**TRY IT:** Each line below is to be copied exactly as it appears.

[STORED DATA Boundary: Start]

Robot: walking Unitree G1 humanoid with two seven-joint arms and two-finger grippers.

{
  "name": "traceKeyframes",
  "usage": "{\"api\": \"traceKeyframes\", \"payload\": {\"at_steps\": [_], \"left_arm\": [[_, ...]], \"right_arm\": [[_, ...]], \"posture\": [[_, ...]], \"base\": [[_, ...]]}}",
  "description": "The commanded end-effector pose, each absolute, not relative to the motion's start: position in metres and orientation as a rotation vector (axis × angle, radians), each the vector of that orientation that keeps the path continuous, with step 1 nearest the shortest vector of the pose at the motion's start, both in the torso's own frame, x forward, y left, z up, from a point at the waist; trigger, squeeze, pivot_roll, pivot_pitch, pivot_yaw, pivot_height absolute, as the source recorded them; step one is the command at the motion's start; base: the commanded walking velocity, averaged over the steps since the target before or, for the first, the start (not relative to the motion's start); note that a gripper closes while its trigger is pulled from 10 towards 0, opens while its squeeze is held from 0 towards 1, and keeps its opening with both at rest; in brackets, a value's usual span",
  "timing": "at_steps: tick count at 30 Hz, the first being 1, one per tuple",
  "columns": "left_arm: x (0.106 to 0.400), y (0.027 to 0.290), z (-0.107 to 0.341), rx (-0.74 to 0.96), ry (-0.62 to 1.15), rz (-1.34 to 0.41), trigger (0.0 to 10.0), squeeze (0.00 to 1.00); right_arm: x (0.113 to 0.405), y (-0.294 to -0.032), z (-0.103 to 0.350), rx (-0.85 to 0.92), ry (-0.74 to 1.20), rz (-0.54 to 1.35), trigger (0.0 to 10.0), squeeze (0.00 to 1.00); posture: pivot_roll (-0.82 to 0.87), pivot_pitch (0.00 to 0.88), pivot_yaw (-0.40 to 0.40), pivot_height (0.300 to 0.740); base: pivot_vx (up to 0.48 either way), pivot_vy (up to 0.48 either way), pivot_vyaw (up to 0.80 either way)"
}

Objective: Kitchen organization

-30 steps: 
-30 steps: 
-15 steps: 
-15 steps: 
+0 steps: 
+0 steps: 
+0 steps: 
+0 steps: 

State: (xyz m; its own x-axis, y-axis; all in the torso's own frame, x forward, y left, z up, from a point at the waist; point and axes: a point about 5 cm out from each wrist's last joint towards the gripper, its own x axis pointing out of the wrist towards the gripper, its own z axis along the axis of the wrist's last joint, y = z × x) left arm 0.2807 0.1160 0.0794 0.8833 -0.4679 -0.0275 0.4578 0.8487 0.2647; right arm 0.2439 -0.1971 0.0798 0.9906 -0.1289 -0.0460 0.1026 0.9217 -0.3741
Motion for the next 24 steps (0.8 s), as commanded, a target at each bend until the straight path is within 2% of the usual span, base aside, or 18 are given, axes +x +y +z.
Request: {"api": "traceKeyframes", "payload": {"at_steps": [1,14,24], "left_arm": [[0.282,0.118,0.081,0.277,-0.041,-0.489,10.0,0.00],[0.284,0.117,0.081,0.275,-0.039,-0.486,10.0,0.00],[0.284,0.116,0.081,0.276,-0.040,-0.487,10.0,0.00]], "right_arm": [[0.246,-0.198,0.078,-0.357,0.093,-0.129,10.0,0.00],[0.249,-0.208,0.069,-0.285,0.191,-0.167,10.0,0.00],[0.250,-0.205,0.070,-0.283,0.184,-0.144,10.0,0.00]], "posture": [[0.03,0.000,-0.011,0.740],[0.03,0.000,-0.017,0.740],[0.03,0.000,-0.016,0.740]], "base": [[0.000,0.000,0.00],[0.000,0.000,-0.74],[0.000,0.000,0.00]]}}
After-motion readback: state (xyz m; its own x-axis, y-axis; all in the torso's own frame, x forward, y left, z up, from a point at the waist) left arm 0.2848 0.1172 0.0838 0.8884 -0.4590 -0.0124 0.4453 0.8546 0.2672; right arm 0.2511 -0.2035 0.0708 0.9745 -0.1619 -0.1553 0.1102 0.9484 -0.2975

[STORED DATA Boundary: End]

**EXERCISE RESPONSE:**
Robot: walking Unitree G1 humanoid with two seven-joint arms and two-finger grippers.

{
  "name": "traceKeyframes",
  "usage": "{\"api\": \"traceKeyframes\", \"payload\": {\"at_steps\": [_], \"left_arm\": [[_, ...]], \"right_arm\": [[_, ...]], \"posture\": [[_, ...]], \"base\": [[_, ...]]}}",
  "description": "The commanded end-effector pose, each absolute, not relative to the motion's start: position in metres and orientation as a rotation vector (axis × angle, radians), each the vector of that orientation that keeps the path continuous, with step 1 nearest the shortest vector of the pose at the motion's start, both in the torso's own frame, x forward, y left, z up, from a point at the waist; trigger, squeeze, pivot_roll, pivot_pitch, pivot_yaw, pivot_height absolute, as the source recorded them; step one is the command at the motion's start; base: the commanded walking velocity, averaged over the steps since the target before or, for the first, the start (not relative to the motion's start); note that a gripper closes while its trigger is pulled from 10 towards 0, opens while its squeeze is held from 0 towards 1, and keeps its opening with both at rest; in brackets, a value's usual span",
  "timing": "at_steps: tick count at 30 Hz, the first being 1, one per tuple",
  "columns": "left_arm: x (0.106 to 0.400), y (0.027 to 0.290), z (-0.107 to 0.341), rx (-0.74 to 0.96), ry (-0.62 to 1.15), rz (-1.34 to 0.41), trigger (0.0 to 10.0), squeeze (0.00 to 1.00); right_arm: x (0.113 to 0.405), y (-0.294 to -0.032), z (-0.103 to 0.350), rx (-0.85 to 0.92), ry (-0.74 to 1.20), rz (-0.54 to 1.35), trigger (0.0 to 10.0), squeeze (0.00 to 1.00); posture: pivot_roll (-0.82 to 0.87), pivot_pitch (0.00 to 0.88), pivot_yaw (-0.40 to 0.40), pivot_height (0.300 to 0.740); base: pivot_vx (up to 0.48 either way), pivot_vy (up to 0.48 either way), pivot_vyaw (up to 0.80 either way)"
}

Objective: Kitchen organization

-30 steps: 
-30 steps: 
-15 steps: 
-15 steps: 
+0 steps: 
+0 steps: 
+0 steps: 
+0 steps: 

State: (xyz m; its own x-axis, y-axis; all in the torso's own frame, x forward, y left, z up, from a point at the waist; point and axes: a point about 5 cm out from each wrist's last joint towards the gripper, its own x axis pointing out of the wrist towards the gripper, its own z axis along the axis of the wrist's last joint, y = z × x) left arm 0.2807 0.1160 0.0794 0.8833 -0.4679 -0.0275 0.4578 0.8487 0.2647; right arm 0.2439 -0.1971 0.0798 0.9906 -0.1289 -0.0460 0.1026 0.9217 -0.3741
Motion for the next 24 steps (0.8 s), as commanded, a target at each bend until the straight path is within 2% of the usual span, base aside, or 18 are given, axes +x +y +z.
Request: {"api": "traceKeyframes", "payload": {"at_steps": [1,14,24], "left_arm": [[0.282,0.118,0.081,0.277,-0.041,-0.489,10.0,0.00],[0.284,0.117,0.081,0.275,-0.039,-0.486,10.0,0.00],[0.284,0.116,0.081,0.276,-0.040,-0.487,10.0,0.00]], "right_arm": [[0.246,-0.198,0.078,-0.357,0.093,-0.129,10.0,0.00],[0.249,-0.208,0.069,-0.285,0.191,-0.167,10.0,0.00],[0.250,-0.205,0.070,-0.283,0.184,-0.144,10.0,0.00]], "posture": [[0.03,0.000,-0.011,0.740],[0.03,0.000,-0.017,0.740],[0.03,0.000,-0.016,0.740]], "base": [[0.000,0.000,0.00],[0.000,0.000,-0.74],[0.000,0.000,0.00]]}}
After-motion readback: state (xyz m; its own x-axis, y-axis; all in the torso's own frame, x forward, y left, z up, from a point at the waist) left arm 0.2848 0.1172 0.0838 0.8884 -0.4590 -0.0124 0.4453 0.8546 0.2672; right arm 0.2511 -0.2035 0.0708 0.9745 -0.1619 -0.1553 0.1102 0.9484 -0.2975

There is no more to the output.